La Cour d'Appel d’Aix-en-Provence avait, dans son arrêt du 30 janvier 2020 soumis à la Cour de cassation, jugé que la restriction du droit à indemnisation opposée par l’assureur était justifiée, la personne dans le fauteuil roulant électrique étant un conducteur de VTM..

La Cour de cassation censure cet arrêt avec une motivation fondée sur une convention internationale.

Sa motivation est la suivante :

 «(…)  les articles 1er, 3 et 4 de la loi n° 85-677 du 5 juillet 1985 tels qu’interprétés à la lumière des objectifs assignés aux États par les articles 1, 3 et 4 de la Convention internationale des droits des personnes handicapées du 30 mars 2007 »

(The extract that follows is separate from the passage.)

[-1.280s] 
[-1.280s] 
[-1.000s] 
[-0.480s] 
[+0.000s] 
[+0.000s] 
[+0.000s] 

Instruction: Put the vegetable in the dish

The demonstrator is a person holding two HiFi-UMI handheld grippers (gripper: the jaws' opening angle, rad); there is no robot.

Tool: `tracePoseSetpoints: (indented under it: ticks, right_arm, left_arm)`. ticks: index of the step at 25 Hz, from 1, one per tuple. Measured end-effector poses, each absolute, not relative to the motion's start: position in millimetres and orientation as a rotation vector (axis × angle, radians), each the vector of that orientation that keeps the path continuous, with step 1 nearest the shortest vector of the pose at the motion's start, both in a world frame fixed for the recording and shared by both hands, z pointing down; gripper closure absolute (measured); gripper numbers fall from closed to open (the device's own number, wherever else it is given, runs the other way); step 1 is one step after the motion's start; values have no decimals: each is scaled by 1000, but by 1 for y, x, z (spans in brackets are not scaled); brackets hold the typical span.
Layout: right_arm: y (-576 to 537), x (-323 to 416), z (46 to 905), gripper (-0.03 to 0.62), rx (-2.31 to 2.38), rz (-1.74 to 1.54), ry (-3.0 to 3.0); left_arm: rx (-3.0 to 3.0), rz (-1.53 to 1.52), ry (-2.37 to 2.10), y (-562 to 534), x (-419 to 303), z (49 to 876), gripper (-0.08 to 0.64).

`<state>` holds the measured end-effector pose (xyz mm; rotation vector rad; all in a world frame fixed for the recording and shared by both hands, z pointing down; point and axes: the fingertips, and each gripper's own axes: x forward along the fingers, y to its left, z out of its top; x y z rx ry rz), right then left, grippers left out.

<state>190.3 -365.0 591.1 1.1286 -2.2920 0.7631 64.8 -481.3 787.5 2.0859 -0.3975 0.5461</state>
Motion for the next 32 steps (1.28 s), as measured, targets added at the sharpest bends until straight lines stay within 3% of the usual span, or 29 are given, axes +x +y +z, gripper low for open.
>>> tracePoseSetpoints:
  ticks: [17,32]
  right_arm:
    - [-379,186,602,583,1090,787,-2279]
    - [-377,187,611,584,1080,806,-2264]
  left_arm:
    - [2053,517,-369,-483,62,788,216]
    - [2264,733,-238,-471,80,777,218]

« L’instauration de ce dispositif d’indemnisation sans faute, le législateur, prenant en considération les risques associés à la circulation de véhicules motorisés, a entendu réserver une protection particulière à certaines catégories d’usagers de la route, à savoir les piétons, les passagers transportés, les enfants, les personnes âgées, et celles en situation de handicap.

12. Il en résulte qu’un fauteuil roulant électrique, dispositif médical destiné au déplacement d’une personne en situation de handicap, n’est pas un véhicule terrestre à moteur au sens de la loi du 5 juillet 1985. ».

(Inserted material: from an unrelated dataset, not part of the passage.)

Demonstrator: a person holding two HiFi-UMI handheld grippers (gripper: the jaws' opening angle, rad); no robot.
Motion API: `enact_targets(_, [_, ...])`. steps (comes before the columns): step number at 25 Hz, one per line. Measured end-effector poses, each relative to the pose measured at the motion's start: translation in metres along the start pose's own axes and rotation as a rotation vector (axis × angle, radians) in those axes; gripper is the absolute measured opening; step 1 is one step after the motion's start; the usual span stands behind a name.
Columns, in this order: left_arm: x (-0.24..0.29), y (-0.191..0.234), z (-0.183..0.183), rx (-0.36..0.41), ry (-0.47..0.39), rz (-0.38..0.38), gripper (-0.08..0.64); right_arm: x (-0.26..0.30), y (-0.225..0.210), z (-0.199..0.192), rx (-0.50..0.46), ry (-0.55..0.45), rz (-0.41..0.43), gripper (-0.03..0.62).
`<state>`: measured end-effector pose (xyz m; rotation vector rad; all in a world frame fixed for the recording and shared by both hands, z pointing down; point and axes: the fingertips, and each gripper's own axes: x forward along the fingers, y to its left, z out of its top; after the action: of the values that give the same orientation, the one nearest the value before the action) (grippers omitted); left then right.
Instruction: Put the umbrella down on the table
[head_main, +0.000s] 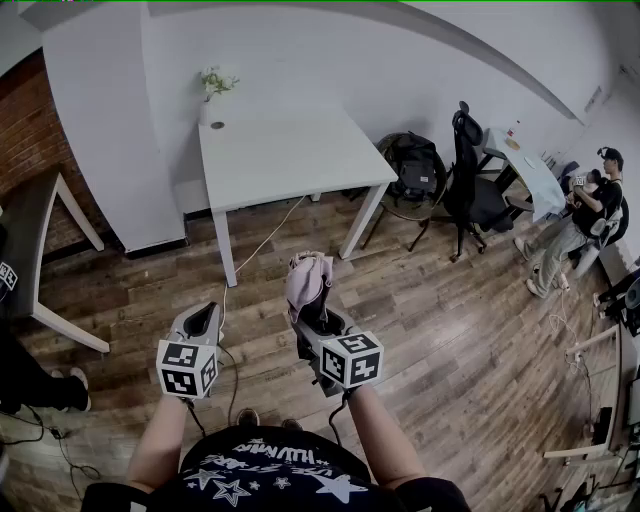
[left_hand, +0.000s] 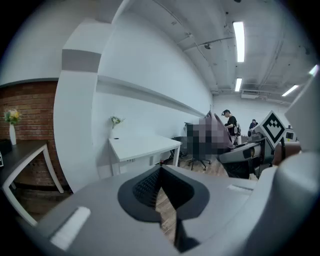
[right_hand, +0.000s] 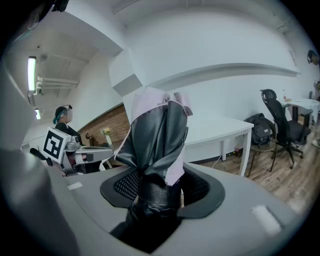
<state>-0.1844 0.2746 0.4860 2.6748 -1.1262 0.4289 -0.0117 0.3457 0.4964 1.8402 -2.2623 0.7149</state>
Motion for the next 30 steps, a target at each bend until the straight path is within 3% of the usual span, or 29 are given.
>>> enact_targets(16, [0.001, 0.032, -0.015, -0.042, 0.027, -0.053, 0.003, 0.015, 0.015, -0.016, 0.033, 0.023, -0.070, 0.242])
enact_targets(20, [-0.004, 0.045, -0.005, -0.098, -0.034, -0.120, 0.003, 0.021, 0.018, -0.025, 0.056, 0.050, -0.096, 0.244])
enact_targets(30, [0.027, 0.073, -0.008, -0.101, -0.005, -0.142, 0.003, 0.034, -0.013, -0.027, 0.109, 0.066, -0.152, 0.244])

Elle poursuit son raisonnement en ajoutant, reprenant la motivation de la Cour d'Appel :

(…) si l’article R. 412-34 du code de la route assimile au piéton la personne en situation de handicap se déplaçant en fauteuil roulant, ce texte ne vise pas les fauteuils roulants motorisés mais les fauteuils roulants « mus par eux-mêmes », c’est-à-dire dépourvus de motorisation.

Et en jugeant que :

« En statuant ainsi, la cour d’appel a violé les trois premiers textes susvisés. »

La Cour de cassation refuse de faire une distinction entre les fauteuils roulants selon qu’ils sont ou non motorisés et étend la protection au cas d’espèce.

Cette interprétation va dans l’esprit de la Convention internationale des droits des personnes handicapées du 30 mars 2007.

Rappelons que cette convention a été ratifiée par la France (la loi n° 2009-1791 du 31 décembre 2009 autorisant la ratification de la Convention relative aux droits des personnes handicapées vient d’être publiée au Journal officiel du 3 janvier 2010).

Cette convention précise les obligations qui incombent aux Etats envers les personnes handicapées et fait suite à la Convention relative aux droits des personnes handicapées avait été adoptée le 13 décembre 2006 par l’Assemblée générale des Nations unies.

Ainsi, selon la Cour de cassation le fauteuil électrique à moteur n’est pas un véhicule terrestre à moteur mais un dispositif médical.

Cette interprétation risque de soulever une nouvelle fois la question de la nature de l’assurance à souscrire. A suivre sans doute.